By R Gopalan & MC Singhi

There have been considerable discussions on the divergence between inflation measured by consumer price index (CPI) and wholesale prices. The divergence is usually attributed to the definition of prices, composition of commodity basket, and method of deriving weights. While WPI (wholesale price index) and CPI food inflation appear relatively correlated, we see that the non-food inflation measured in terms of WPI and CPI diverge significantly. This is normal and we will examine why it is so.

Both CPI and WPI derive their weights from output, CPI from consumption and WPI from production while both are not directly related to value added. WPI consists of only commodities in their basic forms; intermediates and final product and weights are assigned to them at each stage. CPI draws weights from consumption expenditure, and the final products, and excludes the basic and intermediates. For the basic, intermediate, and capital goods in WPI, there are no counterparts and equivalent products in CPI. The comparative products in CPI and WPI are the consumer goods, both durables and non-durables. Similarly, services have no representation in WPI, being a commodity-based index. Therefore, the comparison of WPI and CPI is in itself not appropriate and their convergence is purely coincidental. If inflation across commodity and services groups moves in a narrow range, convergence could be expected. We look at food in CPI and WPI to see the convergence (figure 1).

CPI and WPI food inflation move in tandem; although overall WPI food inflation is lower, the difference between them could be attributed to increased margins. Both have high standard deviation indicating more volatility over time and the coefficient of variation of both series at 68% of CPI and 76% for WPI is range-bound.

On the other hand, the non-food CPI and WPI inflation move differently. While non-food CPI is more stable, non-food WPI fluctuates and is more volatile. While the average WPI inflation for non-food during January 2014-July 2026 has averaged 2.81%, the standard deviation and coefficient of variation during this period has been 6.6% and 235% respectively, indicating extreme volatility. CPI non-food on an average sees an inflation of 5.15%, but standard deviation and coefficient of variation are only 1.37% and 26.7% respectively, indicating stickiness of inflation. Month-on-month inflation of non-food CPI has moved in a narrow band and has averaged 0.42%; and except for four months, it has moved within (+/-) 1%. The increase is therefore continuous with no base effect on an aggregate basis. While different commodities or services may have shown a different inflation trajectory, collectively these have converged to a monthly narrow band leading to stickiness in year-on-year inflation.

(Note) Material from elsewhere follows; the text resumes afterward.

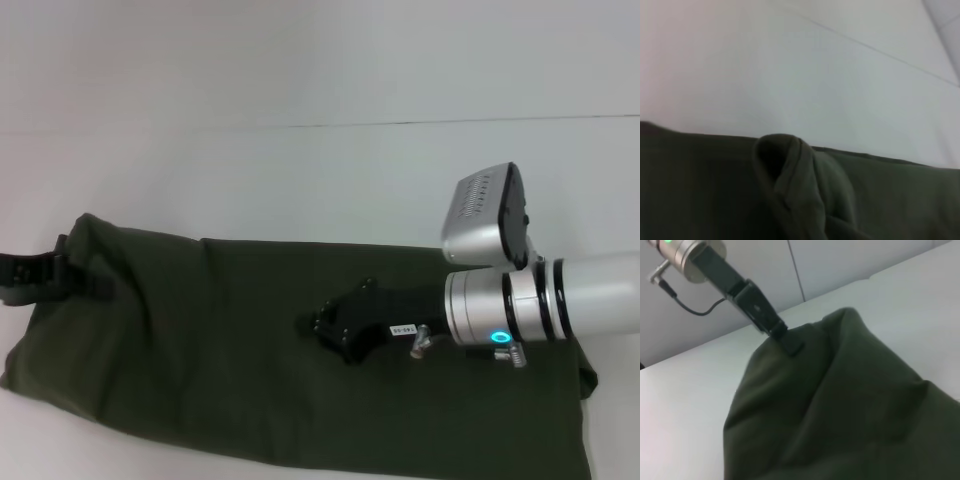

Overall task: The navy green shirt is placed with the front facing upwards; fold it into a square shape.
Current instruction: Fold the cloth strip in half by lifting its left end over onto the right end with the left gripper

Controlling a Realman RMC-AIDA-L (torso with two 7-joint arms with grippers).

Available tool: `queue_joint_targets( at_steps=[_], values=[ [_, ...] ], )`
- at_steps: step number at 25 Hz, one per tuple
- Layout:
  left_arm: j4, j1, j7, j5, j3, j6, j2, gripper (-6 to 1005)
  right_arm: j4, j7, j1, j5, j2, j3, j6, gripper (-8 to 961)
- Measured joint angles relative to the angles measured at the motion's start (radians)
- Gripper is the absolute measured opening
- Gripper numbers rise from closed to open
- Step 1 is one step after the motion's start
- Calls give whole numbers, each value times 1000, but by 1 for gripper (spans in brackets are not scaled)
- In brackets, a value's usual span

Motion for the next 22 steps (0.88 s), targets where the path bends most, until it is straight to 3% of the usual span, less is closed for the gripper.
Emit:
queue_joint_targets(
  at_steps=[7, 22],
  values=[
    [58, 33, -72, 10, 96, -37, -4, 135, -14, 6, -20, 34, -8, 1, -20, -2],
    [142, 40, -188, 135, 152, -91, -16, 161, -85, 14, -98, 125, -12, 2, -110, -1]
  ],
)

WPI non-food comprises basic goods, intermediates, capital goods, and consumer durables. Data in respect of these independently indicate a negative inflation during October 2014-July 2016 and again from May 2023 to April 2024. Within the four broad non-food groups, consumer durables move generally in line with food, but three other groups, especially the basic and intermediates, are highly volatile. Volatility is very high for intermediates and basic goods. The range of inflation for basic goods varies from (-)13.7% in August 2015 to a high of (+)27.3% in May 2022. Similarly, intermediates inflation varies from (-)7.5% in June 2023 to a high of 20.2% in August 2021. Non food inflation is influenced largely by international prices. Petroleum, steel, and other metals and chemicals have seen significant international price movements on either side.

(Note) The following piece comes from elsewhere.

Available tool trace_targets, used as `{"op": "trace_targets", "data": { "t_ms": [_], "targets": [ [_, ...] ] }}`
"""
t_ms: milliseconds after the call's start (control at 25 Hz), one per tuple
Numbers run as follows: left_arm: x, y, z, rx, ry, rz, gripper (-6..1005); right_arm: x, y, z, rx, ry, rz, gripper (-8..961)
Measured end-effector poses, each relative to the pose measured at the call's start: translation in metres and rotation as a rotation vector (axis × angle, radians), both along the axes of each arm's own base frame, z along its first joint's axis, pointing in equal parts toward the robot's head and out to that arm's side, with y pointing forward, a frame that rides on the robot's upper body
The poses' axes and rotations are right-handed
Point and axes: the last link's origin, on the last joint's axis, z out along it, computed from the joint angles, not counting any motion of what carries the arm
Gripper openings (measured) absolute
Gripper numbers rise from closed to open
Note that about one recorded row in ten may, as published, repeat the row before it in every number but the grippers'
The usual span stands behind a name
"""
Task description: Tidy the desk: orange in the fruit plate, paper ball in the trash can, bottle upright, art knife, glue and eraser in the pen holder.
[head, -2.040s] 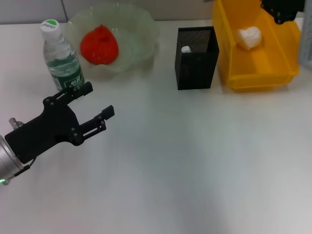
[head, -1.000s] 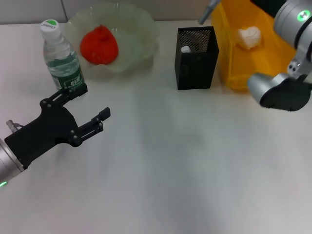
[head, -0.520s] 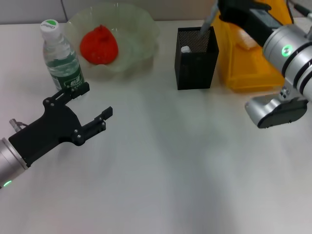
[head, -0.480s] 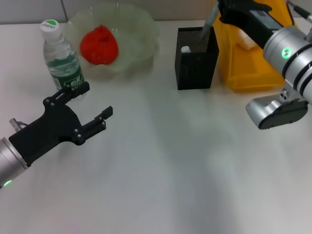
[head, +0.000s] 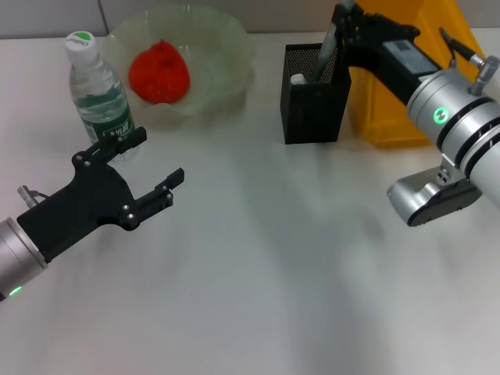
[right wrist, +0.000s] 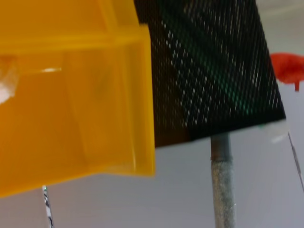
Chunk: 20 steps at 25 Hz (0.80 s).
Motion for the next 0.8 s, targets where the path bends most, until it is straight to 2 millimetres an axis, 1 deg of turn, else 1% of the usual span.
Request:
{"op": "trace_targets", "data": {
  "t_ms": [240, 480, 760, 800],
  "targets": [
    [-0.0014, -0.0022, -0.0005, 0.009, 0.011, -0.006, 773, 0.0051, -0.0039, -0.0048, -0.008, -0.008, -0.01, 136],
    [-0.0007, -0.003, -0.0032, 0.008, 0.011, -0.01, 773, 0.0006, -0.0039, -0.0055, 0.017, 0.027, 0.018, 149],
    [-0.0013, -0.0055, -0.0046, 0.006, 0.005, -0.005, 773, 0.0049, -0.0043, -0.0081, 0.024, 0.039, 0.019, 165],
    [-0.0013, -0.0058, -0.0049, 0.005, 0.004, -0.004, 773, 0.004, -0.0043, -0.0078, 0.026, 0.049, 0.02, 231]
  ]
}}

A part of the difference between CPI and WPI is also the prices taken for these indices. While in CPI, it is what the consumer pays and is inclusive of taxes, WPI is tax insulated making it one-to-one between domestic and international prices. One could also consider implicit GDP deflator for output (as both WPI and CPI are output-based). Output GDP deflator for both CPI and WPI commodities and services show an upward increase in 2021-22 (10.6% for goods and 9.7% for services) and a moderation to 7.5% for goods and 6.8% for services in 2022-23. There may be further moderation in 2023-24, but there is a data lag and quarterly data is not available. The above in a sense validates the past data. The movement of inflation of non-food CPI and WPI is indicated in figure 2.

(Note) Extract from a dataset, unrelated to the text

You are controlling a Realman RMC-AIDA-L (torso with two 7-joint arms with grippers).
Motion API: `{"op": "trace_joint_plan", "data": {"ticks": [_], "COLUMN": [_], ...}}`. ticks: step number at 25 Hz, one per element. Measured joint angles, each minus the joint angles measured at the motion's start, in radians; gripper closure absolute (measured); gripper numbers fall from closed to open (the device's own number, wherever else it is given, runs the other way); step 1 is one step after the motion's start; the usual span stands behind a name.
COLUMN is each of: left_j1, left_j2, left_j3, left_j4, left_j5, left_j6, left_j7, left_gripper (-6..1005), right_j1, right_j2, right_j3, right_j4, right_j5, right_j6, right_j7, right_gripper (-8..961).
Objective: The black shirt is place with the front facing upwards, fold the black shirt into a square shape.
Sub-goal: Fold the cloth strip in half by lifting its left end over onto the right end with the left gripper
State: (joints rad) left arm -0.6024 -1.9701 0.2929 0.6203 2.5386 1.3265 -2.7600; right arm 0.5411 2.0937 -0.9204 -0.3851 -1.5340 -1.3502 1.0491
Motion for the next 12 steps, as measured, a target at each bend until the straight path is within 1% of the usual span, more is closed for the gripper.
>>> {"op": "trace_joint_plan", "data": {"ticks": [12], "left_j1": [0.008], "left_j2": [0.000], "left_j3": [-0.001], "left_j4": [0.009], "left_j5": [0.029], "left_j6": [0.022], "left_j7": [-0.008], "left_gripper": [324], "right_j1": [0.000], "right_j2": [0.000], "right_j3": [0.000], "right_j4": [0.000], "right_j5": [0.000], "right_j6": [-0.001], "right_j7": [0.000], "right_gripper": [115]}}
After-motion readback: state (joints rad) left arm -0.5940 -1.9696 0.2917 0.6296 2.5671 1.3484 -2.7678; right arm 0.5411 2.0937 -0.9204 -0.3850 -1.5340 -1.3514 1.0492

With a completely diverse commodity composition, we cannot expect convergence between CPI non-food and WPI non-food inflation. We need to keep in mind that the two indices are for two different purposes. While CPI captures consumer prices based on observed personnel consumption data, WPI is a partial producer price index (PPI). A complete PPI would need to be established, which will be more inclusive. Until it is instituted, a working solution can be evolved so that basic goods, intermediates, and capital goods are factored in for inflation assessment. Interest rates and liquidity concerns significantly affect producers’ choices of investment and inventory holdings. Therefore, CPI cannot be an exclusive anchor for monetary policy decisions.

The authors are former civil servants.